* [ACTIVITY]:
Leave out the images and repeat every entry below exactly.

§ §

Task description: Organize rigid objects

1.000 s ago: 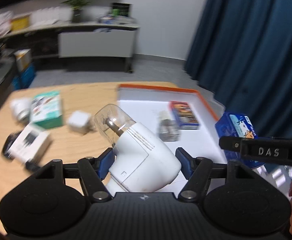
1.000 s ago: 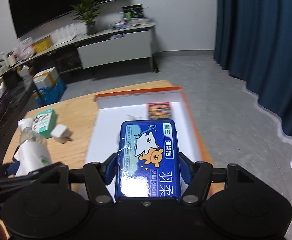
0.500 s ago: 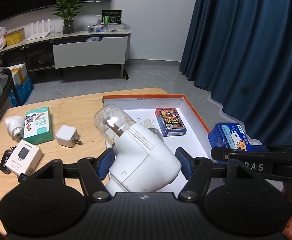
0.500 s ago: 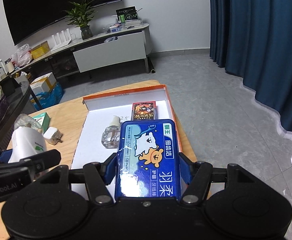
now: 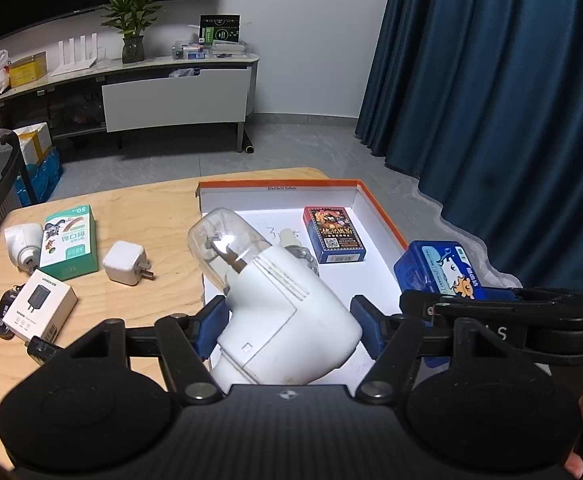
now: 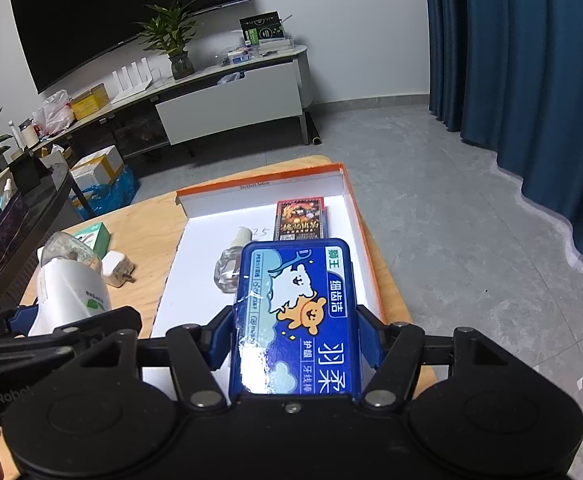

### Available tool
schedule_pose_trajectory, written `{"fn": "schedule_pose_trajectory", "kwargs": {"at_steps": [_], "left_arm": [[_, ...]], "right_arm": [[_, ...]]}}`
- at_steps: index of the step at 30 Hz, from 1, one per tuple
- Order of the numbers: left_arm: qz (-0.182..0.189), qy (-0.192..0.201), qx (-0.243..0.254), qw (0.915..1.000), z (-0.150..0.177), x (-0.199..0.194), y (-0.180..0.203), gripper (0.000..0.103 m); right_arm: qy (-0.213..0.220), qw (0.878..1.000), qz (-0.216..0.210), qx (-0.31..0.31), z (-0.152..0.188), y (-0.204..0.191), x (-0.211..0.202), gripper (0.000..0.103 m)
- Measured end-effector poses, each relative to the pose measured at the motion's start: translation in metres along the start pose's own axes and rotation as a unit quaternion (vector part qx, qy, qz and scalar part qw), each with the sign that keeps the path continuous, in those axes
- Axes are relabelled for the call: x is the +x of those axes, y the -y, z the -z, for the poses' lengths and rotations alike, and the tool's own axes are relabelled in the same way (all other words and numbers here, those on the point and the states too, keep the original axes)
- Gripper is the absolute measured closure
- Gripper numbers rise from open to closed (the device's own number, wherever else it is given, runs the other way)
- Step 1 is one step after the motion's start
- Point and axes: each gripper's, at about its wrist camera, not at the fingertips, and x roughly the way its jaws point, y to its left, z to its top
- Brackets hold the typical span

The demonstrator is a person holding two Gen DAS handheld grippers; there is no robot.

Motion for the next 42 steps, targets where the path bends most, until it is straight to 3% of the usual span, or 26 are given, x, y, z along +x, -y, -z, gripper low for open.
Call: {"fn": "schedule_pose_trajectory", "kwargs": {"at_steps": [42], "left_arm": [[0.006, 0.001, 0.003, 1.0000, 0.0010, 0.0029, 0.0024, 0.035]], "right_arm": [[-0.009, 1.000, 0.008, -0.024, -0.0060, -0.0087, 0.0034, 0.028]]}}
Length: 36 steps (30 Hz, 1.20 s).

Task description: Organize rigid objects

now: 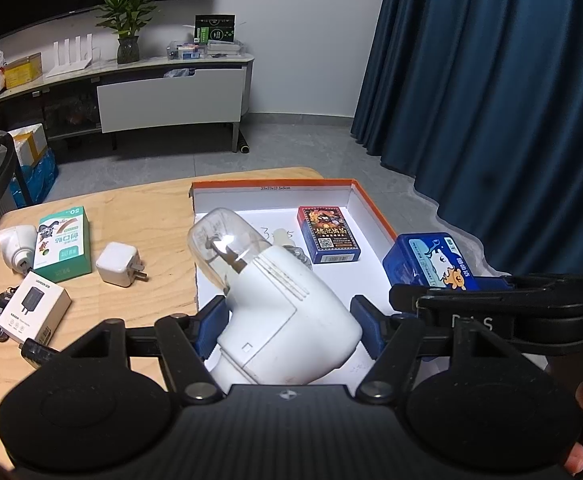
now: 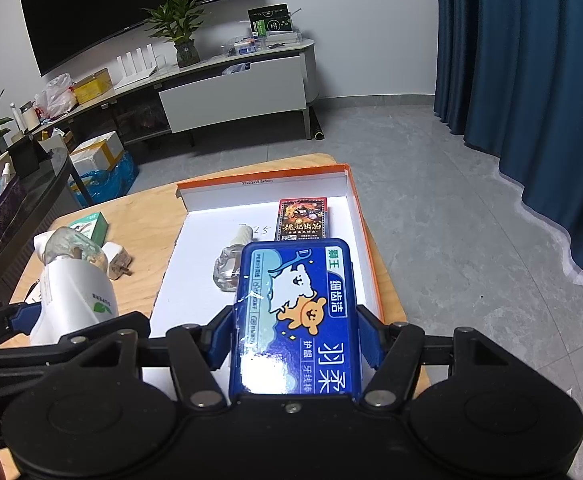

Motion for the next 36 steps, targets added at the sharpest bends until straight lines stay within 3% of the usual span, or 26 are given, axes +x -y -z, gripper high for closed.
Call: {"fn": "schedule_pose_trajectory", "kwargs": {"at_steps": [36], "left_arm": [[0.003, -0.009, -0.010, 0.9999, 0.0065, 0.0040, -0.0008, 0.035]], "right_arm": [[-0.001, 1.000, 0.000, 0.003, -0.0018, 0.0029, 0.0051, 0.028]]}}
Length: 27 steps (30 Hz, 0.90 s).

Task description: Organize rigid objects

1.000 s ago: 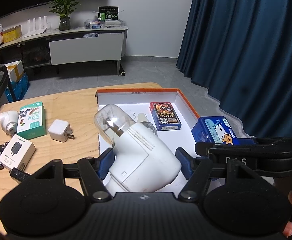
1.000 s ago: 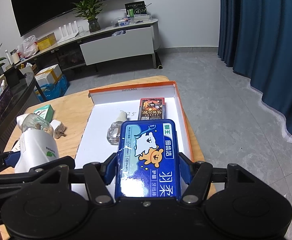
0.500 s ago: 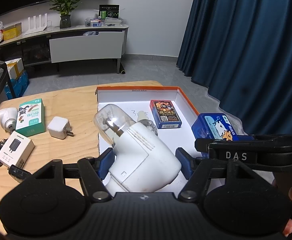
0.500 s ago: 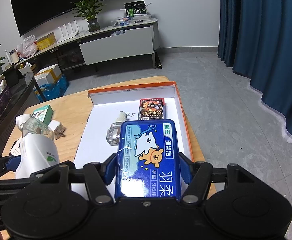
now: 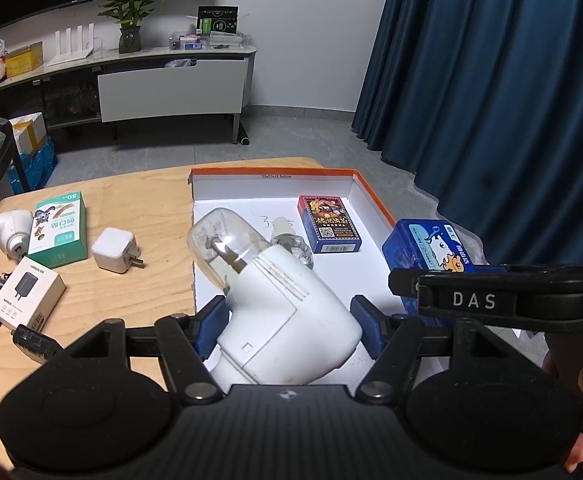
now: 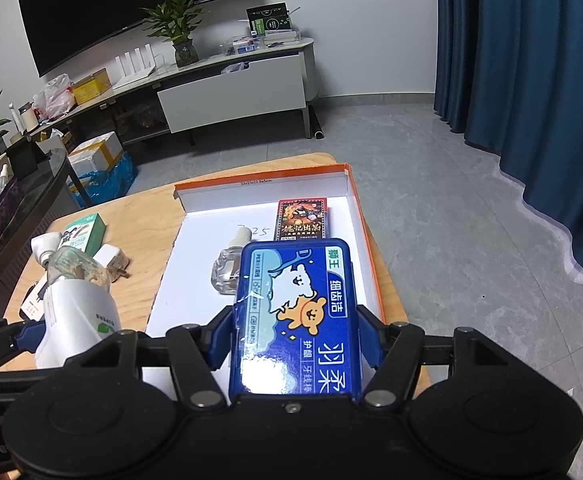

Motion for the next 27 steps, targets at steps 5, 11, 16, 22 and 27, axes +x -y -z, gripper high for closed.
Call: {"fn": "schedule_pose_trajectory", "kwargs": {"at_steps": [5, 11, 16, 22, 27], "left_arm": [[0.000, 0.000, 0.000, 1.0000, 0.0002, -0.0007, 0.0016, 0.035], [0.001, -0.001, -0.001, 1.0000, 0.0006, -0.0004, 0.0015, 0.035], [0.001, -0.001, -0.004, 1.0000, 0.0005, -0.0006, 0.0004, 0.035], [0.003, -0.001, -0.003, 1.0000, 0.0011, 0.0006, 0.0003, 0.035], [0.004, -0.005, -0.005, 1.0000, 0.0017, 0.0055, -0.0008, 0.035]], "right_arm": [[-0.001, 1.000, 0.000, 0.002, 0.0000, 0.0002, -0.0006, 0.028], [-0.001, 1.000, 0.000, 0.003, -0.0004, 0.0006, 0.0001, 0.028], [-0.002, 1.000, -0.001, 0.003, -0.0015, -0.0001, 0.0004, 0.028], [-0.001, 1.000, -0.004, 0.002, -0.0022, -0.0003, 0.0013, 0.028], [-0.002, 1.000, -0.004, 0.001, -0.0037, -0.0003, 0.0037, 0.028]]}}
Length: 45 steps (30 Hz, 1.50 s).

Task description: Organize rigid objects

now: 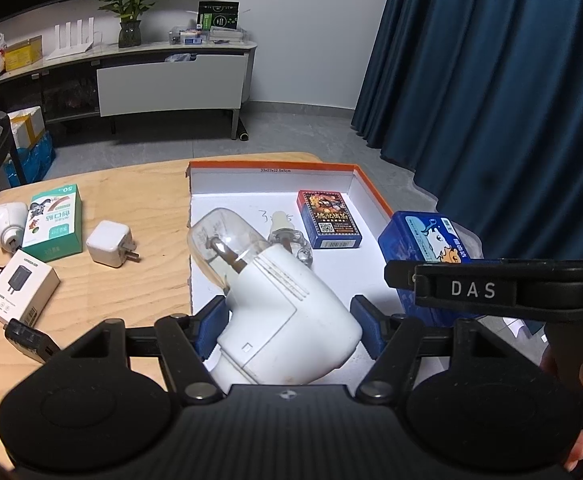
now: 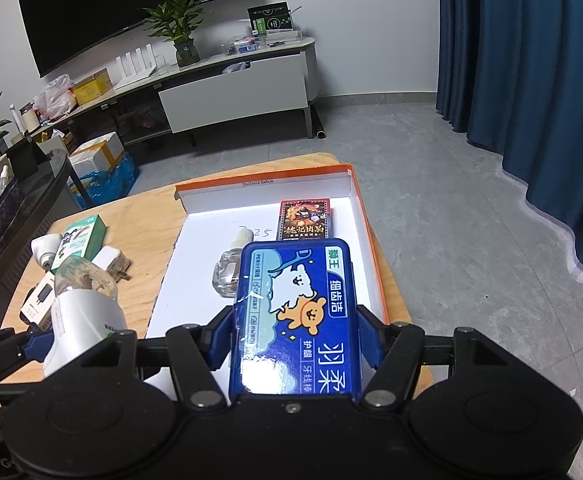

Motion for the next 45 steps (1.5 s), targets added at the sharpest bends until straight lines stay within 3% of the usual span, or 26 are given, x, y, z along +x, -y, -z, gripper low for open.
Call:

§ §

* [TASK ANSWER]:
Task description: Organize rigid objects

1.000 s ago: 
1.000 s ago: 
0.500 s ago: 
0.500 s ago: 
now: 
now: 

### Available tool
schedule_pose_trajectory, written `{"fn": "schedule_pose_trajectory", "kwargs": {"at_steps": [_], "left_arm": [[_, ...]], "right_arm": [[_, ...]]}}`
- at_steps: index of the step at 30 Hz, from 1, one per tuple
- Order of the numbers: left_arm: qz (-0.182..0.189), qy (-0.192..0.201), qx (-0.243..0.254), qw (0.915..1.000), z (-0.150..0.177), x (-0.199..0.194), y (-0.180..0.203), gripper (0.000..0.103 m); right_arm: qy (-0.213..0.220), qw (0.878..1.000), qz (-0.216..0.210), qx (-0.31..0.31), z (-0.152..0.188), y (-0.204..0.191), x (-0.211..0.202), gripper (0.000..0.103 m)
- Measured end-effector poses, each relative to the pose measured at the motion's start: translation in metres along the start pose's own axes and rotation as a unit quaternion (vector part qx, qy, qz and scalar part qw), each with the sign that keeps the path continuous, in those axes
- Axes are relabelled for the call: x is the +x of those axes, y the -y, z the -z, for the poses' lengths and rotations alike, and the tool's own axes are relabelled in the same way (all other words and numbers here, those on the point and the states too, keep the original axes)
- Gripper is the absolute measured closure
- Gripper numbers rise from open to closed (the device's own number, wherever else it is given, runs the other way)
- Step 1 is one step after the motion's start
- Point and axes: each gripper's, at about its wrist camera, not at the fingertips, and x roughly the way its jaws point, y to its left, z to its top
- Brackets hold the typical span

The demonstrator is a person holding two Gen DAS handheld grippers; there is no robot.

Motion for the next 42 steps, targets where the path bends most, until it is straight to 3% of the usual span, or 26 are given, x, y, z along +x, -y, -z, gripper low for open.
Call: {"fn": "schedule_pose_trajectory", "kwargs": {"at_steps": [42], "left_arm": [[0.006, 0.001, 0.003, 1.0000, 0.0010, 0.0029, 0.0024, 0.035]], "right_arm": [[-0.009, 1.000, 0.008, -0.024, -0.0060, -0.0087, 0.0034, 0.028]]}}
Length: 36 steps (30 Hz, 1.20 s).

Task description: Organize rigid objects

now: 
now: 

Motion for the next 36 steps, targets added at the sharpest bends until straight lines stay within 3% of the usual span, or 26 are given, axes +x -y -z, gripper high for closed.
Call: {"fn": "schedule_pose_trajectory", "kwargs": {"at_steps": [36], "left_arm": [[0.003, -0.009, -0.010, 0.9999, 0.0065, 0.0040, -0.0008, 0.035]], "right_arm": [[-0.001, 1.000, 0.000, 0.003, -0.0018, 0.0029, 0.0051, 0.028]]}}
Length: 27 steps (30 Hz, 0.90 s).

Task description: Organize rigid objects

1.000 s ago: 
1.000 s ago: 
0.500 s ago: 
0.500 s ago: 
now: 
now: 

Motion for the next 27 steps, targets at steps 5, 11, 16, 22 and 27, axes +x -y -z, gripper high for closed.
Call: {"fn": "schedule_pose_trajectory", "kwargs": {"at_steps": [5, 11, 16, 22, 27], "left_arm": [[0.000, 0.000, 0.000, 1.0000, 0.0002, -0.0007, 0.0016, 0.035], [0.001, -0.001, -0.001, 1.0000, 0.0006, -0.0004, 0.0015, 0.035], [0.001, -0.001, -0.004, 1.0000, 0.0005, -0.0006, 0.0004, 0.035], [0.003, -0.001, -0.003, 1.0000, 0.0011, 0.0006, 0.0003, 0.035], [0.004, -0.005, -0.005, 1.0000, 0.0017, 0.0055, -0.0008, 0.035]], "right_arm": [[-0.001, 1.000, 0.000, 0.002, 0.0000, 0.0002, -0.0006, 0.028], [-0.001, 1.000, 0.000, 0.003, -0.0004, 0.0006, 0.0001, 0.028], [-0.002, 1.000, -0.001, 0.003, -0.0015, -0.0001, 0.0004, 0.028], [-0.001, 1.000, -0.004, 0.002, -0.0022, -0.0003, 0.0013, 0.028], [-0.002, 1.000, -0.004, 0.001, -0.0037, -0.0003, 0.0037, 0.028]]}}
Length: 45 steps (30 Hz, 1.50 s).

Task description: Organize rigid objects

now: 
now: 

Motion for the next 45 steps (1.5 s), targets added at the sharpest bends until straight lines stay within 3% of the usual span, or 26 are given, x, y, z along +x, -y, -z, gripper low for open.
Call:

No part of the exercise remains unanswered.